[What this task involves]: Would you return, word for word, the lines of the data below from the line with "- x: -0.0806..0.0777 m" through the line with "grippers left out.", and no others?

*** Data supplied Section Begins ***

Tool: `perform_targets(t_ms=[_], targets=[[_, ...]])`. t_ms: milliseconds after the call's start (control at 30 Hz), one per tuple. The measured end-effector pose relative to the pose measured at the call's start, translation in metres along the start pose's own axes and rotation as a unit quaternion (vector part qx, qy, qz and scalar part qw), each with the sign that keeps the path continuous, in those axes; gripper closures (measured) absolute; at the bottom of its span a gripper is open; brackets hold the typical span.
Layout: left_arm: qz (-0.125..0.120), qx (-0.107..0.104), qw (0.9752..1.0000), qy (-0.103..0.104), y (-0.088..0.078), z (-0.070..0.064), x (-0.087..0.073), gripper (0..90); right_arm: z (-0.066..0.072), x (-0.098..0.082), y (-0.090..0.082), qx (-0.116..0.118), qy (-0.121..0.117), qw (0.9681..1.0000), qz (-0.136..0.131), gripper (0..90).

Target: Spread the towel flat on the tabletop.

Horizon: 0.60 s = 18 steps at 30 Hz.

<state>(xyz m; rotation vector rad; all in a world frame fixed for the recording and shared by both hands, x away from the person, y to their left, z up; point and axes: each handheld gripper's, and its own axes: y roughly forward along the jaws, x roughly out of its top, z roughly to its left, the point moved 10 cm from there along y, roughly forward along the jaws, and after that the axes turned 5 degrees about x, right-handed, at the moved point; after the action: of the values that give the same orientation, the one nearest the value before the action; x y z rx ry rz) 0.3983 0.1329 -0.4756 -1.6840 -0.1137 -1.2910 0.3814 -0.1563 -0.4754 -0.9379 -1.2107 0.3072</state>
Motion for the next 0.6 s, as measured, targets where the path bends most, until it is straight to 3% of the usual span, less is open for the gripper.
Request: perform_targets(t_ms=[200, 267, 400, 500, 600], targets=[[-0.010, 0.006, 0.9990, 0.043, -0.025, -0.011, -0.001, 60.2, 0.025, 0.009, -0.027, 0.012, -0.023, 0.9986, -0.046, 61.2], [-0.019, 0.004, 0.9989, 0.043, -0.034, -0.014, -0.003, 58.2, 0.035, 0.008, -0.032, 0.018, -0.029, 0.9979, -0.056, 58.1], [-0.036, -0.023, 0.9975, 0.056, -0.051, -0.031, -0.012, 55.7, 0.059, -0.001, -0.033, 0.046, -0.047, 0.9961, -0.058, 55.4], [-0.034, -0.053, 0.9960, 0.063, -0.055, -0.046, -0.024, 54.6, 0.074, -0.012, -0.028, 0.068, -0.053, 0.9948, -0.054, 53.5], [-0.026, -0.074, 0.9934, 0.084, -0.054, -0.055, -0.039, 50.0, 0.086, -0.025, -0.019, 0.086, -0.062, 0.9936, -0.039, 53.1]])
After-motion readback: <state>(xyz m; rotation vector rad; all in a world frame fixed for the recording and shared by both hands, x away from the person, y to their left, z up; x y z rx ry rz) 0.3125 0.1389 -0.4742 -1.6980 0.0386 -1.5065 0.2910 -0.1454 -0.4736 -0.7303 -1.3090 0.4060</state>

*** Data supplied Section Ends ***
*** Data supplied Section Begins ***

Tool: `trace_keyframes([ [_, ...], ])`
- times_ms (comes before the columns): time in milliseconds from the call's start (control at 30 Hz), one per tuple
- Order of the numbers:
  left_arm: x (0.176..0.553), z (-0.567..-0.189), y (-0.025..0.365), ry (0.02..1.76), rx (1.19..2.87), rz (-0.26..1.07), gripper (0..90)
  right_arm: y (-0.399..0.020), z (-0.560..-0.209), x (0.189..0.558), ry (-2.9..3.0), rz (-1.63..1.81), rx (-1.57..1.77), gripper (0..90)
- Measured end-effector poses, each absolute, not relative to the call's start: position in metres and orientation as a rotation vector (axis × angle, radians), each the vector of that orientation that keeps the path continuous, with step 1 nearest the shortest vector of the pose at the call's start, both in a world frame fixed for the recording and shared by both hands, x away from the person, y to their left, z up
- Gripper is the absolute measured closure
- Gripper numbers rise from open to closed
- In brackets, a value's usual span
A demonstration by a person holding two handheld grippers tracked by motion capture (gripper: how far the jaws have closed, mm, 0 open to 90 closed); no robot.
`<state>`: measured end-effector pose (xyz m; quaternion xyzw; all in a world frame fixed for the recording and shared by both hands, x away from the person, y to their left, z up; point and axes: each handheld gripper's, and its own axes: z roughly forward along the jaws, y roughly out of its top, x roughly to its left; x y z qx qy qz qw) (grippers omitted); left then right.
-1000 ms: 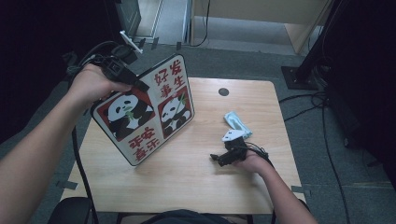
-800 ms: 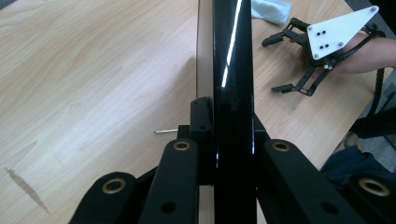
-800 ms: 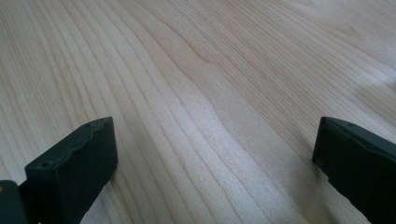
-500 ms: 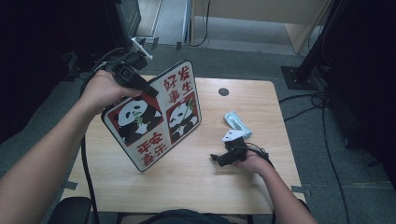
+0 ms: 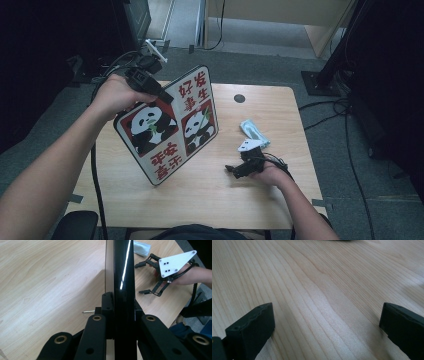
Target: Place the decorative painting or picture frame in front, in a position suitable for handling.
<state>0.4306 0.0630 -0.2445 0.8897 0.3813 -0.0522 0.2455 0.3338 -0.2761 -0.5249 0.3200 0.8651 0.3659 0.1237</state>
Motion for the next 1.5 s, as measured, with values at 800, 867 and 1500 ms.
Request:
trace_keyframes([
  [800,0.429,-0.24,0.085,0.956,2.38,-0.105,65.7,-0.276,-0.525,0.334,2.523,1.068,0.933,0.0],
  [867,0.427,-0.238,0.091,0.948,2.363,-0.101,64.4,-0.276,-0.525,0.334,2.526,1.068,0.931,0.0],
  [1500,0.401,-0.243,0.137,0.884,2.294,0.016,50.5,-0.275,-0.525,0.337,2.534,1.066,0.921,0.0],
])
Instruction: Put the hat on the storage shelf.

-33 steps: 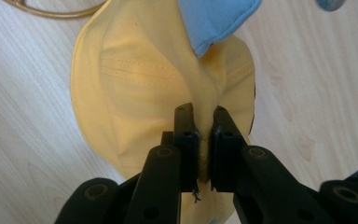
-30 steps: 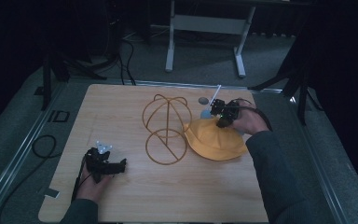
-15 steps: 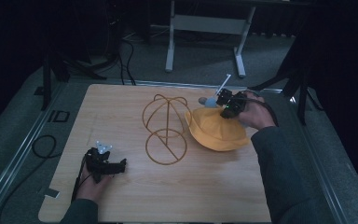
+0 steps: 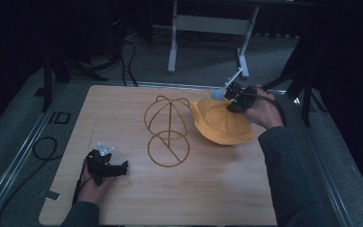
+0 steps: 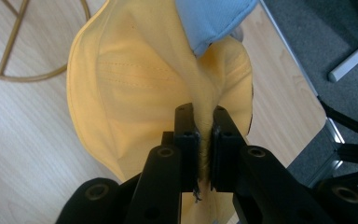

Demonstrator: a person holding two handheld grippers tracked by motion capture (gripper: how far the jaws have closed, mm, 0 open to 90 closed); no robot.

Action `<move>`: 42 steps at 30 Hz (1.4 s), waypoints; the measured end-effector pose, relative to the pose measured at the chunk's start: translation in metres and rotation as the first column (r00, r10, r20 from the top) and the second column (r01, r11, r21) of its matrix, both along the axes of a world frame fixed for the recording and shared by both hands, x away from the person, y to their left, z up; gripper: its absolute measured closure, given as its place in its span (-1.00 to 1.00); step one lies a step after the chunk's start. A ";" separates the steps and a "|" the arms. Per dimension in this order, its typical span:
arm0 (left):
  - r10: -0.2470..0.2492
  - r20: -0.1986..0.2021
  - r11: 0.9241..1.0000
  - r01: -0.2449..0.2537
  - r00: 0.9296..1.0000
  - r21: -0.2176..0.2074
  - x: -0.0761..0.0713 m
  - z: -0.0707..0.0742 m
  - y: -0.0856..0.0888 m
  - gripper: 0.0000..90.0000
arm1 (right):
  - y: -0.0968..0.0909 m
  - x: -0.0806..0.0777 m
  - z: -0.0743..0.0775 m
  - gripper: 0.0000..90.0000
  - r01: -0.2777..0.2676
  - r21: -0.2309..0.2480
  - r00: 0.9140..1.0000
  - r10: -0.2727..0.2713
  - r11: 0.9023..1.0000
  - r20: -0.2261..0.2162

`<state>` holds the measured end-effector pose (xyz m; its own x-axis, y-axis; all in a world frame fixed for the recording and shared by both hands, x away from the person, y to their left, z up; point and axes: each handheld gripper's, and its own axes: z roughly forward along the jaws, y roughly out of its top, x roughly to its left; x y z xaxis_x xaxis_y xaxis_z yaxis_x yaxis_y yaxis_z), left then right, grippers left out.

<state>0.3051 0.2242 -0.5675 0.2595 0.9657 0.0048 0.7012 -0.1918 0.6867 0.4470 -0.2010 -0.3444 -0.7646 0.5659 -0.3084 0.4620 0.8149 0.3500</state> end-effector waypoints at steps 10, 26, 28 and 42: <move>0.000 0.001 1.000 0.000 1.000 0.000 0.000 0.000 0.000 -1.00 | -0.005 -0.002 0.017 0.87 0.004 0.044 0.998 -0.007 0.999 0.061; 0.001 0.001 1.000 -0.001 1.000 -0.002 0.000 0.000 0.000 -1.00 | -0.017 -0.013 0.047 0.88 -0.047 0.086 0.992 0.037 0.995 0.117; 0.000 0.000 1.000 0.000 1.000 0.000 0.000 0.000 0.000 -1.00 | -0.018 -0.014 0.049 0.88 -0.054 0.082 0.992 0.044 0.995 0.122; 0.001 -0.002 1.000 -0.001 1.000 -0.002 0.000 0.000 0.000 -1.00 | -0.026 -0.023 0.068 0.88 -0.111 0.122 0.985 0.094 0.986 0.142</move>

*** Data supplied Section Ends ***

[Exercise solution]:
  - x: -0.0806..0.0777 m
  - z: -0.0743..0.0775 m
  - gripper: 0.0000..90.0000
  - r01: -0.2777..0.2676
  - r21: -0.2309..0.2480
  - r00: 0.9140..1.0000
  - r10: -0.2727..0.2713
  - r11: 0.9023..1.0000
  - r20: -0.2261..0.2162

`<state>` holds the measured end-effector pose (xyz m; its own x-axis, y-axis; all in a world frame fixed for the recording and shared by both hands, x away from the person, y to their left, z up; point and axes: each handheld gripper's, and its own axes: z roughly forward along the jaws, y roughly out of its top, x roughly to its left; x y z xaxis_x xaxis_y xaxis_z yaxis_x yaxis_y yaxis_z), left then right, grippers left out.

That is the complete answer.